— ASSIGNMENT —
Scan the entries line by line and return those with "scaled".

** Opening EXERCISE MATERIALS block **

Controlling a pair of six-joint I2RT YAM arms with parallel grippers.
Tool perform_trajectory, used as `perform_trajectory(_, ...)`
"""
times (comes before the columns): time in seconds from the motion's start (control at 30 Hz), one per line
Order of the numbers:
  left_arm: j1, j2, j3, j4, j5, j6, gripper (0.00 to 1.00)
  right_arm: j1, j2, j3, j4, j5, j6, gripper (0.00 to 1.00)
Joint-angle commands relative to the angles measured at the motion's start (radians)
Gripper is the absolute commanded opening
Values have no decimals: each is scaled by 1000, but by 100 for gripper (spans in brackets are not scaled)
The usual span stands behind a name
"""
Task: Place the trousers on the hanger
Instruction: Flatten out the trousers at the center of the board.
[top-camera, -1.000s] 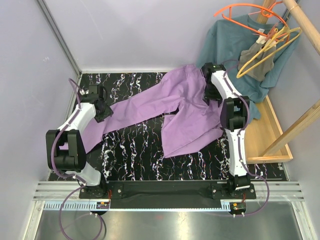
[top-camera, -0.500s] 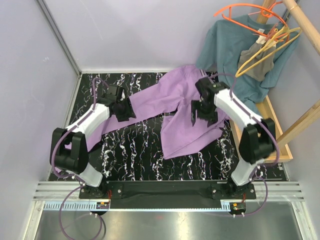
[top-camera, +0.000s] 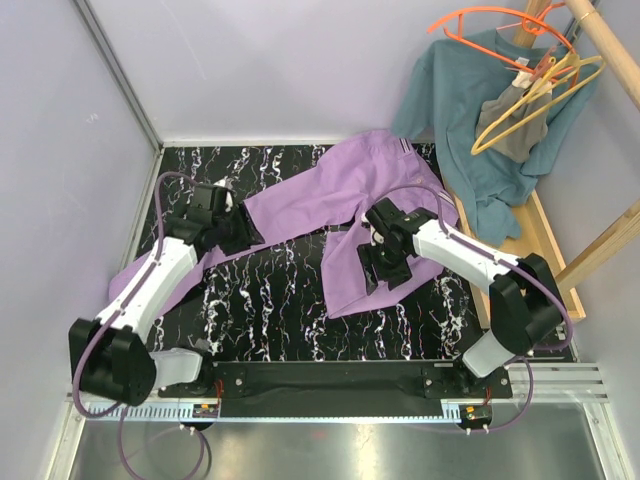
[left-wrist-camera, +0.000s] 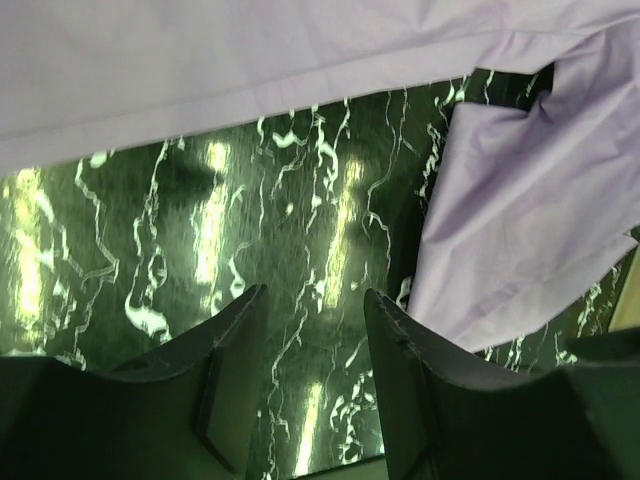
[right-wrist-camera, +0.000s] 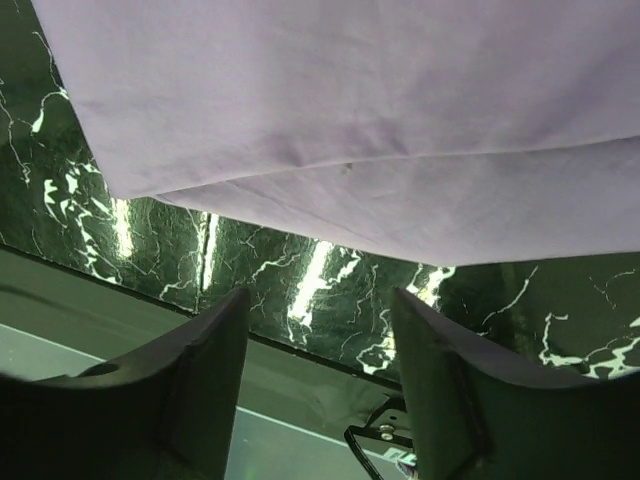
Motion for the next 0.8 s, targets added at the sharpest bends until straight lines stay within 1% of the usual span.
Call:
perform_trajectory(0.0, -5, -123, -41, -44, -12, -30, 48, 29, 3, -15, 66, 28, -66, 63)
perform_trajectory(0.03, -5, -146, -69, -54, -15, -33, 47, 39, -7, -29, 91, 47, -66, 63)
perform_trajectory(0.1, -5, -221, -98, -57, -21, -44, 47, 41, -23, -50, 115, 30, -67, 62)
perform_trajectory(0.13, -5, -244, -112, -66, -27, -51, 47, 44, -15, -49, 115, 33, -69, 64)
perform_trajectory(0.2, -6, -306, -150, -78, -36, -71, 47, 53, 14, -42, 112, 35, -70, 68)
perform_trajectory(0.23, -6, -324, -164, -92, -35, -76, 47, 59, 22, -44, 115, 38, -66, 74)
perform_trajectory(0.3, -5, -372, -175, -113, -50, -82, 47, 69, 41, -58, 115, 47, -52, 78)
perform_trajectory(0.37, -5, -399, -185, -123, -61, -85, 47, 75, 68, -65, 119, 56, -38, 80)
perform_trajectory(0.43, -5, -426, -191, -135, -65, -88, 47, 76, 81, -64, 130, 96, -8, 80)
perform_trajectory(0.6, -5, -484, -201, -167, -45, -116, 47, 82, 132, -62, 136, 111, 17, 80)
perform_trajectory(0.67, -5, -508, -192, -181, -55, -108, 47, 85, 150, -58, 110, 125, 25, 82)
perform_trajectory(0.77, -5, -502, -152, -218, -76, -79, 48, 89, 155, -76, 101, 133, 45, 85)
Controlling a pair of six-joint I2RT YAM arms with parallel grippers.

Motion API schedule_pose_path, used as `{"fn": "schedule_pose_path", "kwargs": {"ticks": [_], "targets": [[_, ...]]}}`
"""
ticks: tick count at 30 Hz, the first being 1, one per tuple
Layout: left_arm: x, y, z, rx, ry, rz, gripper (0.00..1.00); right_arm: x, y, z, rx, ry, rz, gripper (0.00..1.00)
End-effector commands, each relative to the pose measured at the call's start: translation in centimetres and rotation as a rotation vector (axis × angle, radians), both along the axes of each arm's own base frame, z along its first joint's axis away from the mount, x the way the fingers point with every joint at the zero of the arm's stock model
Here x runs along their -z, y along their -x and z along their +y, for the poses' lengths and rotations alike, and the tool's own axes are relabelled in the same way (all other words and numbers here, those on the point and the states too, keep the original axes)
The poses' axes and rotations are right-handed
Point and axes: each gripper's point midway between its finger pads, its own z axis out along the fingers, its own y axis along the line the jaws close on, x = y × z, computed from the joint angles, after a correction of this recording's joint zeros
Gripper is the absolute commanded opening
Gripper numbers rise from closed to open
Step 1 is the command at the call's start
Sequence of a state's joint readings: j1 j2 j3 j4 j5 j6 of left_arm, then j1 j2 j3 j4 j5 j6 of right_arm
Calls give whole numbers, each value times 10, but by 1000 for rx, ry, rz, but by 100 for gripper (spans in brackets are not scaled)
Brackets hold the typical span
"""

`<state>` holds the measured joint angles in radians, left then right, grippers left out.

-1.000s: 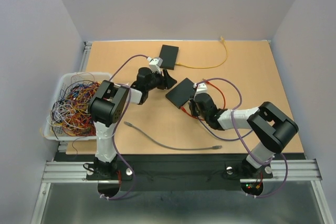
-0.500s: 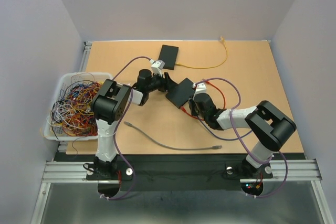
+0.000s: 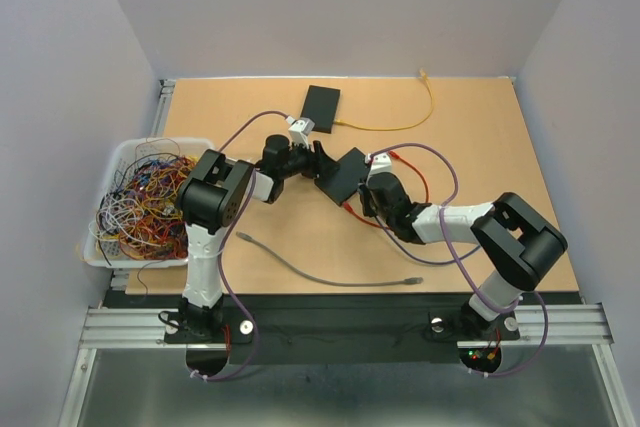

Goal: Insert the plug into the switch port

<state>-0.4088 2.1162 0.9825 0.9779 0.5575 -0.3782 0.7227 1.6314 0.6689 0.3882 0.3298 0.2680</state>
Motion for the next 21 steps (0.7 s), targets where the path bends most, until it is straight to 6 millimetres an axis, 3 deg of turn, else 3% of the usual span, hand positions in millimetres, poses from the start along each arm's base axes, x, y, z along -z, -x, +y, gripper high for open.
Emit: {"fn": "schedule_pose_path", "kwargs": {"ticks": [1, 11, 21], "targets": [[-19, -10, -8, 15, 40, -69, 61, -21, -12, 4, 21, -21, -62, 0], [-16, -10, -9, 21, 34, -66, 61, -8, -13, 3, 25, -8, -57, 0], [-14, -9, -10, 32, 34, -65, 61, -16, -12, 12, -9, -60, -75, 0]]}}
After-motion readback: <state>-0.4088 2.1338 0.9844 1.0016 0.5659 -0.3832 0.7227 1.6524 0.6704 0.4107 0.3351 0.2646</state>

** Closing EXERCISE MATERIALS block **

— ANSWER SECTION —
Values have no decimals: each is scaled by 1000, but by 100 for gripper (spans in brackets are not scaled)
Calls give whole numbers, each value times 10, but by 1000 for rx, ry, rz, but by 100 for gripper (spans in brackets are not scaled)

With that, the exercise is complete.